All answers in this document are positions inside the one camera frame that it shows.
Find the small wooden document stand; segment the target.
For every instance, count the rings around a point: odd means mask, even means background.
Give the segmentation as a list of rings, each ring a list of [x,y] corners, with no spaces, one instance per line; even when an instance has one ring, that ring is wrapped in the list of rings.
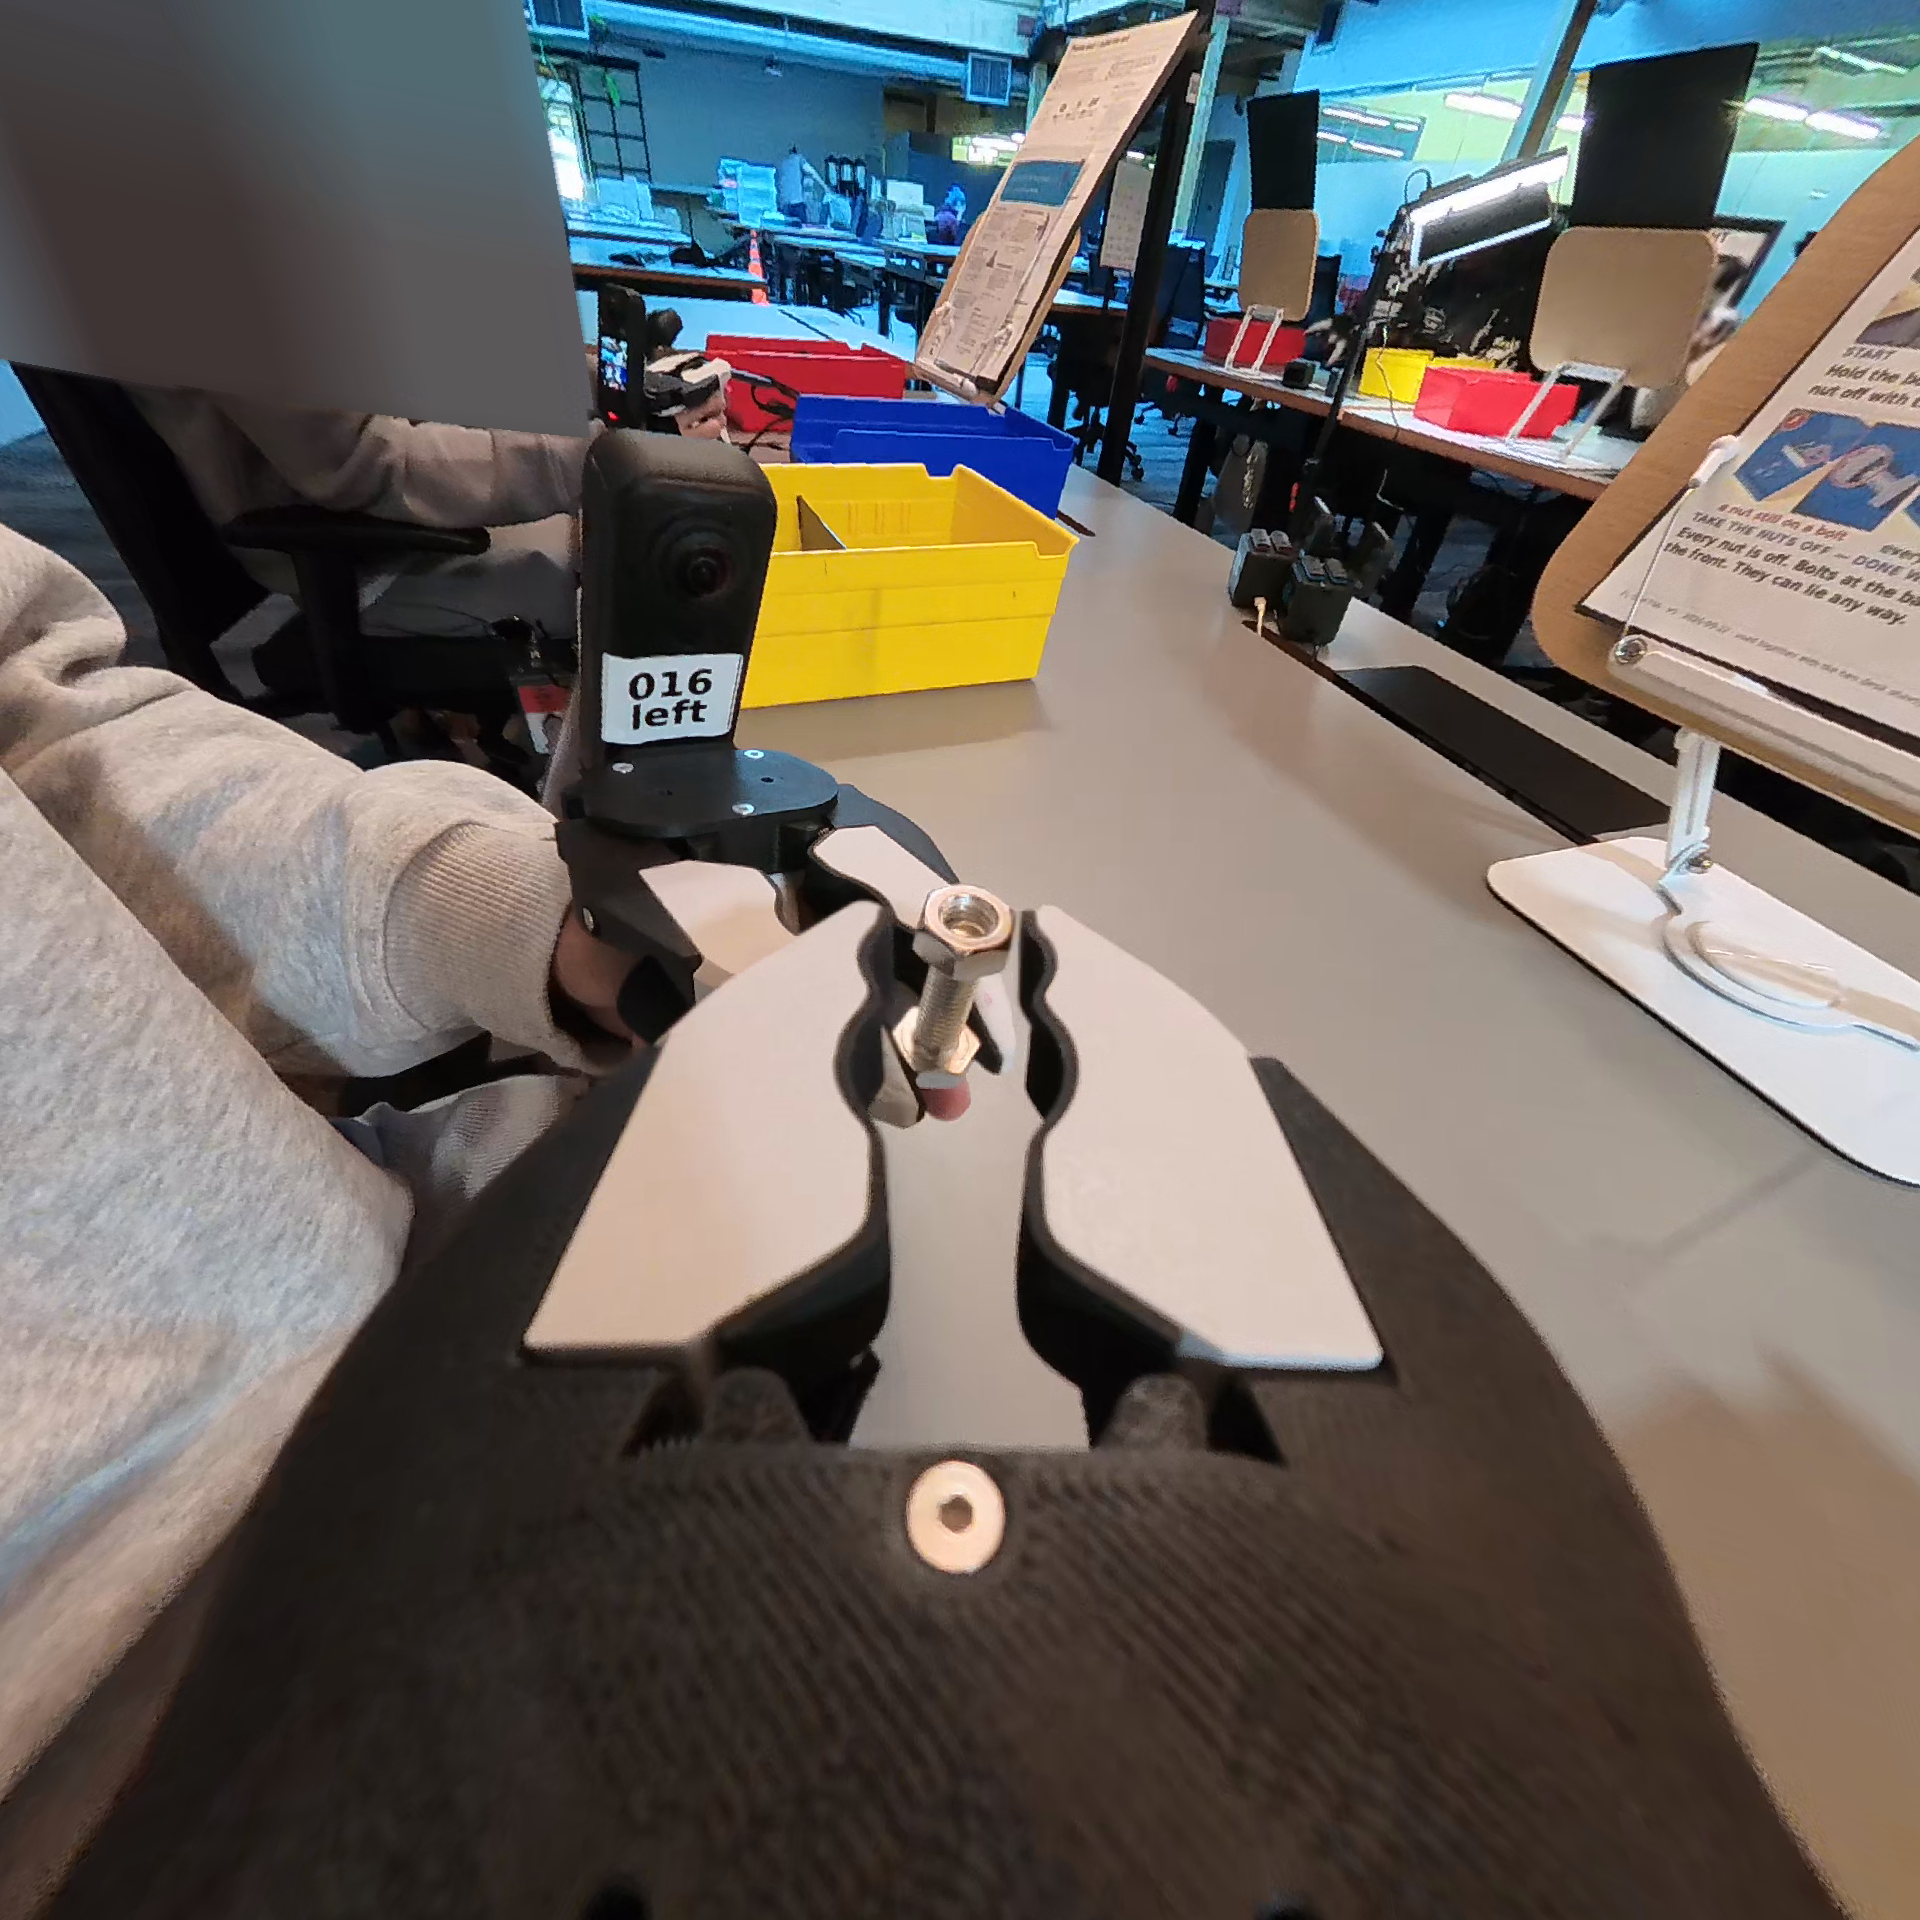
[[[1319,222],[1314,210],[1248,210],[1239,236],[1239,314],[1297,324],[1311,304]]]

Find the yellow divided plastic bin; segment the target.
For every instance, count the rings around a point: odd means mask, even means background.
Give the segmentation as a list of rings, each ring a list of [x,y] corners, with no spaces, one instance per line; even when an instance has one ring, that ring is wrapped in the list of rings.
[[[960,466],[769,464],[745,709],[1031,682],[1075,532]]]

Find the printed instruction sheet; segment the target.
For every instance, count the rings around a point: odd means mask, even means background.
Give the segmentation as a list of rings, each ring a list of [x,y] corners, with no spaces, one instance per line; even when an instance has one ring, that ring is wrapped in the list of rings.
[[[1915,279],[1910,237],[1582,612],[1915,736]]]

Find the wood-edged work desk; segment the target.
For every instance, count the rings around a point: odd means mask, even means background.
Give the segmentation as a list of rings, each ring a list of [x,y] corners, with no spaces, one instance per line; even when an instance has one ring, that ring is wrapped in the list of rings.
[[[1142,383],[1167,383],[1167,406],[1174,415],[1207,421],[1225,442],[1272,442],[1285,437],[1285,421],[1309,422],[1309,444],[1329,415],[1329,395],[1288,388],[1269,370],[1227,368],[1187,350],[1146,350]],[[1346,399],[1337,408],[1335,428],[1344,428],[1382,445],[1415,450],[1477,474],[1495,474],[1533,490],[1594,500],[1634,460],[1640,444],[1590,431],[1574,437],[1567,428],[1547,439],[1473,437],[1422,421],[1406,405],[1391,399]]]

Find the grey desk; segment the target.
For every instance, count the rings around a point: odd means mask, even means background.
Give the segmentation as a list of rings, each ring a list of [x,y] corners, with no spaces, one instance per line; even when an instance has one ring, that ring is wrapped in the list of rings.
[[[1560,842],[1240,626],[1227,552],[1072,470],[1031,683],[746,711],[1277,1059],[1505,1286],[1663,1535],[1855,1915],[1915,1915],[1915,1191],[1747,1094],[1485,871]]]

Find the person's left forearm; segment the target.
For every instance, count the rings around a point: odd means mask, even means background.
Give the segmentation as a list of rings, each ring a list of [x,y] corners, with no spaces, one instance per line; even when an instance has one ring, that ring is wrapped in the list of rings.
[[[558,1013],[555,822],[461,760],[361,770],[158,667],[104,596],[3,531],[3,974],[178,976],[265,1059],[385,1074],[488,1032],[565,1070],[616,1046]]]

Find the black support column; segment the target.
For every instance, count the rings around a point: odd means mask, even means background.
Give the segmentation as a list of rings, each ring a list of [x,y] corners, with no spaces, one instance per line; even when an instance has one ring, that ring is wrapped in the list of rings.
[[[1201,91],[1205,59],[1209,35],[1215,15],[1215,3],[1199,3],[1192,7],[1192,27],[1171,66],[1165,87],[1161,88],[1161,125],[1154,168],[1145,196],[1139,243],[1136,251],[1136,270],[1131,276],[1131,295],[1120,326],[1111,395],[1106,406],[1106,422],[1095,464],[1095,475],[1113,486],[1126,474],[1125,450],[1133,434],[1133,419],[1142,387],[1145,350],[1155,328],[1155,308],[1161,280],[1165,274],[1167,237],[1178,215],[1174,203],[1184,181],[1187,133],[1192,130],[1192,115]]]

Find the wide wooden document stand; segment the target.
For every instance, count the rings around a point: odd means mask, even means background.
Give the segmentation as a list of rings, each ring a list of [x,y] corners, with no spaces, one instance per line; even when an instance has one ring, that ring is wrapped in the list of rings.
[[[1526,341],[1526,359],[1560,374],[1609,378],[1573,452],[1619,387],[1659,391],[1677,382],[1707,308],[1717,246],[1707,230],[1573,227],[1552,243]]]

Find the red plastic bin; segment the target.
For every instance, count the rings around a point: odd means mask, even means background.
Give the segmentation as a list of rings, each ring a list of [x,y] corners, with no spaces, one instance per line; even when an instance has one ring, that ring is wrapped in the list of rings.
[[[897,399],[910,365],[896,354],[824,338],[710,331],[706,354],[727,364],[727,428],[735,442],[786,434],[799,397]]]

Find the person's grey sweatshirt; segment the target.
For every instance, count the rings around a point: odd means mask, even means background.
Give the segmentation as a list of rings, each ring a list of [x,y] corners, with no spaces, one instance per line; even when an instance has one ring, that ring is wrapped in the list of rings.
[[[248,1499],[410,1215],[7,779],[7,1789]]]

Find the blue plastic bin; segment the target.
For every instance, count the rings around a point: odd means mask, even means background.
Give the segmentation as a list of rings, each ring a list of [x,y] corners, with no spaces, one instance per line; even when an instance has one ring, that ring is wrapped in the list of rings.
[[[793,464],[902,464],[945,478],[957,466],[1054,514],[1073,442],[1018,412],[960,399],[799,395],[789,431]]]

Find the black desk mat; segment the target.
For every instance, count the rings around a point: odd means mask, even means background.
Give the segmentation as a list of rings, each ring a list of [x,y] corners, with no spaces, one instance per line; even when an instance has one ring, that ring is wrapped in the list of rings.
[[[1339,667],[1329,678],[1576,845],[1665,822],[1663,803],[1427,667]]]

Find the black monitor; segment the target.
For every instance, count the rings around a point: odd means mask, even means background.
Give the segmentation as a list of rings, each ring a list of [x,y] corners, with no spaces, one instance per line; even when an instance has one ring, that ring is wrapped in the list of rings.
[[[1314,88],[1248,100],[1250,210],[1311,210],[1319,108]]]
[[[1747,38],[1592,66],[1567,224],[1707,230],[1757,53]]]

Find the steel hex bolt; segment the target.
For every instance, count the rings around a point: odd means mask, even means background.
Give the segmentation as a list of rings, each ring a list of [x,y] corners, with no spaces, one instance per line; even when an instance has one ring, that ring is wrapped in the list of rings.
[[[907,1084],[919,1092],[960,1088],[975,1066],[1000,1074],[1015,1029],[1000,989],[1006,952],[978,952],[965,964],[928,966],[921,995],[894,1019],[891,1039]]]

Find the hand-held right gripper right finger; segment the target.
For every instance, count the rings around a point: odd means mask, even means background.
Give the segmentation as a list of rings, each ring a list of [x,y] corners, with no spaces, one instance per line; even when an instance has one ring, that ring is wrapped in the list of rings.
[[[1382,1340],[1255,1061],[1198,998],[1055,906],[1023,917],[1016,1315],[1097,1443],[1145,1378],[1207,1436],[1234,1397],[1367,1378]]]

== == ==

● **Assignment**
After counting the lines above that include the word "wooden", give only the number.

● **Problem solution**
2